## [What you have to do]
In the material below, find the line containing "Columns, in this" and output it and all lines after it exactly, through the last one, without the pictures.

## [Information supplied]
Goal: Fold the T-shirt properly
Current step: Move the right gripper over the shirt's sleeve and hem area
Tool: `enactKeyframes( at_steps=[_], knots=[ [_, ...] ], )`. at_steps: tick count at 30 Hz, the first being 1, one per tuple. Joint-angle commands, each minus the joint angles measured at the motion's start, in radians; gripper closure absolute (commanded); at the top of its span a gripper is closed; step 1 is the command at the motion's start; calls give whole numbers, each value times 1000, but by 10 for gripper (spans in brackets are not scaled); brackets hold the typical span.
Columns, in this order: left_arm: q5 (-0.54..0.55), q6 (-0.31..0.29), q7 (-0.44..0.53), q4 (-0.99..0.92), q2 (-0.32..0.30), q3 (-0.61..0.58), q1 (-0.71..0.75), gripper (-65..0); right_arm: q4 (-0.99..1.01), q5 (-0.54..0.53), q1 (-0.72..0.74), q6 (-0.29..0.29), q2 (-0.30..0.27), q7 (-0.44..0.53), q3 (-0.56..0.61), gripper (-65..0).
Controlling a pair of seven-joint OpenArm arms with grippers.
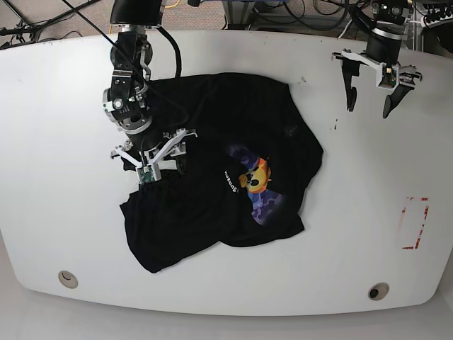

## [Task answer]
Columns, in this order: left_arm: q5 (-0.54..0.55), q6 (-0.31..0.29), q7 (-0.44..0.53), q4 (-0.99..0.92), q2 (-0.32..0.30), q3 (-0.61..0.58), q1 (-0.71..0.75), gripper (-65..0); right_arm: q4 (-0.99..1.01), q5 (-0.54..0.53), q1 (-0.72..0.74), q6 (-0.29..0.29), q2 (-0.30..0.27), q7 (-0.44..0.53), q3 (-0.56..0.61), gripper (-65..0).
Controlling a pair of seven-joint OpenArm arms with grippers.

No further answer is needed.